> **Task brief**: Where does the string "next" appear in the records? Copy every line that contains it.

> **Supplied records**:
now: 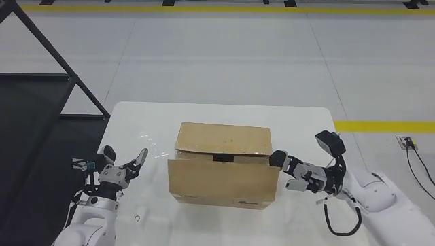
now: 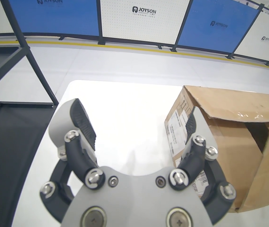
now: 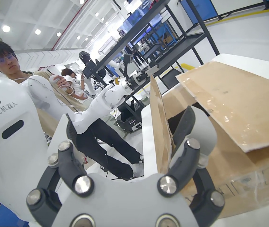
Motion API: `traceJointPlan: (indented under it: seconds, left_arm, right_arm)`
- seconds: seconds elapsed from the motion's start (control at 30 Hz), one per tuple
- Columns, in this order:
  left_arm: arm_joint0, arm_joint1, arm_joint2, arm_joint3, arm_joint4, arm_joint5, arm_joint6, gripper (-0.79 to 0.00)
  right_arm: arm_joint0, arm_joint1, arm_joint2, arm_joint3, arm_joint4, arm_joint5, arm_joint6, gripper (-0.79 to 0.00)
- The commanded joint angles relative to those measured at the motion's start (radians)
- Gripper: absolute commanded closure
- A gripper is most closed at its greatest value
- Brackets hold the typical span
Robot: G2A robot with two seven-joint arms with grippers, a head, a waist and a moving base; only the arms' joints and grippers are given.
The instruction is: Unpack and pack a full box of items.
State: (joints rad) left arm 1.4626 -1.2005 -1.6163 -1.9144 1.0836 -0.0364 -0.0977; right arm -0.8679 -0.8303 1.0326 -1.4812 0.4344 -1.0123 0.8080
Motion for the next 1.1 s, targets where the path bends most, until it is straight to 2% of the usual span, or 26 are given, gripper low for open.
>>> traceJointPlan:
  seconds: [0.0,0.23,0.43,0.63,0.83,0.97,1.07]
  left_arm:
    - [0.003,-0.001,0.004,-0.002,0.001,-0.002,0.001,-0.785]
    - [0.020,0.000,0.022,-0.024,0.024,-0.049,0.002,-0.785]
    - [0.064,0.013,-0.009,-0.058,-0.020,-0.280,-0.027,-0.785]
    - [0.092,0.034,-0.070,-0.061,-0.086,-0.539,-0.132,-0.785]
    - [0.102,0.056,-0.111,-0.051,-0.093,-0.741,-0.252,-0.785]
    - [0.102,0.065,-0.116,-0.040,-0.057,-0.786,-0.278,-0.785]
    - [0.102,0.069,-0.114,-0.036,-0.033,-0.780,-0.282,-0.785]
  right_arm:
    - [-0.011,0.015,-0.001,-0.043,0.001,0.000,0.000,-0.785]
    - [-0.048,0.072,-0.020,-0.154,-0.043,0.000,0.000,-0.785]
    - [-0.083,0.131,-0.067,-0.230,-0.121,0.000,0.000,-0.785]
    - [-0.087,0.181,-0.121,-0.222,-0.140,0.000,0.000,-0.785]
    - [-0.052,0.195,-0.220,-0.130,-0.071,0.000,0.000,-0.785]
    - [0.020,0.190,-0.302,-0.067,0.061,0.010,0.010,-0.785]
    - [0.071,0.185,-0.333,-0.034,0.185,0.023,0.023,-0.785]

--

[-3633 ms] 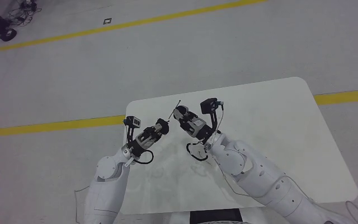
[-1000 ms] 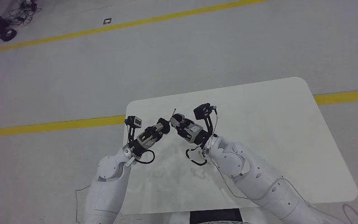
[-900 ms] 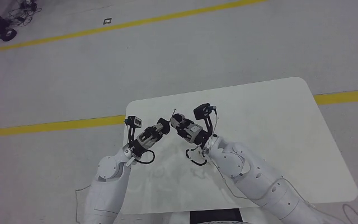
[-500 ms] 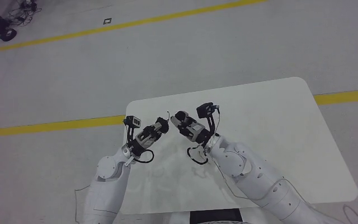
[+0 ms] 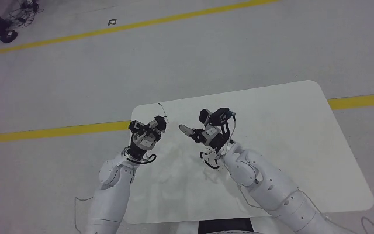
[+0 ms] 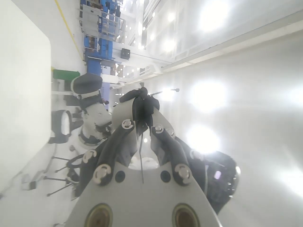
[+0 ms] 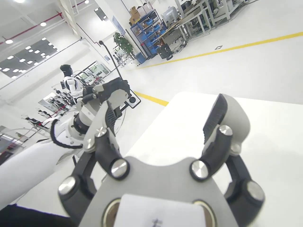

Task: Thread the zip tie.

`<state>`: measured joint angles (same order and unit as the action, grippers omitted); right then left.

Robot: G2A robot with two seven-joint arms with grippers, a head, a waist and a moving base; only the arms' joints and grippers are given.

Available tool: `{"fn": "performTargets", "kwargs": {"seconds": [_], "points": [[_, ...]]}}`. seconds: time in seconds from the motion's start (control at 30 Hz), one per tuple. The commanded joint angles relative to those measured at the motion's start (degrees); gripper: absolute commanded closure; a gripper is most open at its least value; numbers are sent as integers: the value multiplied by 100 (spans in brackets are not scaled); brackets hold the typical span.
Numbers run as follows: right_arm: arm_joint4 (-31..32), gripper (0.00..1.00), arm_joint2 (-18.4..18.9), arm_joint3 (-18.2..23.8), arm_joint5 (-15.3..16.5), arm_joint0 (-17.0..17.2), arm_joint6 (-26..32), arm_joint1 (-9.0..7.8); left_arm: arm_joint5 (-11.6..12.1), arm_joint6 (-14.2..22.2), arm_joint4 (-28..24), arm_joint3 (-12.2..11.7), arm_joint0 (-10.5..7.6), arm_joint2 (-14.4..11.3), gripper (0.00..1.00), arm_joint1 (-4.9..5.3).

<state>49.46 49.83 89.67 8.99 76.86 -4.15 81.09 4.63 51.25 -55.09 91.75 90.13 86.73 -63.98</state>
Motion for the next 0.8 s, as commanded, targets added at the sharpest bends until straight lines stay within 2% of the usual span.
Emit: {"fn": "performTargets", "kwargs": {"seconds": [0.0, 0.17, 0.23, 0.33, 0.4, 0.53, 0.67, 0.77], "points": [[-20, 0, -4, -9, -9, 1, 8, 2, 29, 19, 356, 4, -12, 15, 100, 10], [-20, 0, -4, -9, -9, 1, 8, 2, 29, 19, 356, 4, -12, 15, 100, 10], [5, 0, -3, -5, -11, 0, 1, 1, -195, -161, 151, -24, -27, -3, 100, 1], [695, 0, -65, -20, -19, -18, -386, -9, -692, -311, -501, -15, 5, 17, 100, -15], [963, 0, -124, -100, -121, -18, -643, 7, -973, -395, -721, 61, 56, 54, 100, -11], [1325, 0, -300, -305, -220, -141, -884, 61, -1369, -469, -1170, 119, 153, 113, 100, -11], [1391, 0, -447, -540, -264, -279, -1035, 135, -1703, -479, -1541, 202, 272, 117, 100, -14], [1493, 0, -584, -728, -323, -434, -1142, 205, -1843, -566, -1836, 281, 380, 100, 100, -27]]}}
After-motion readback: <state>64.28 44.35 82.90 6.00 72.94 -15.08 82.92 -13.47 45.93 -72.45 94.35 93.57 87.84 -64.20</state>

> **Final answer**:
Motion for the next 1.1 s, targets where the path bends most, until it is straight to 2% of the usual span, or 26 are given, gripper low for open.
Motion for the next 0.8 s, as commanded, targets added at the sharpest bends until straight lines stay within 2% of the usual span.

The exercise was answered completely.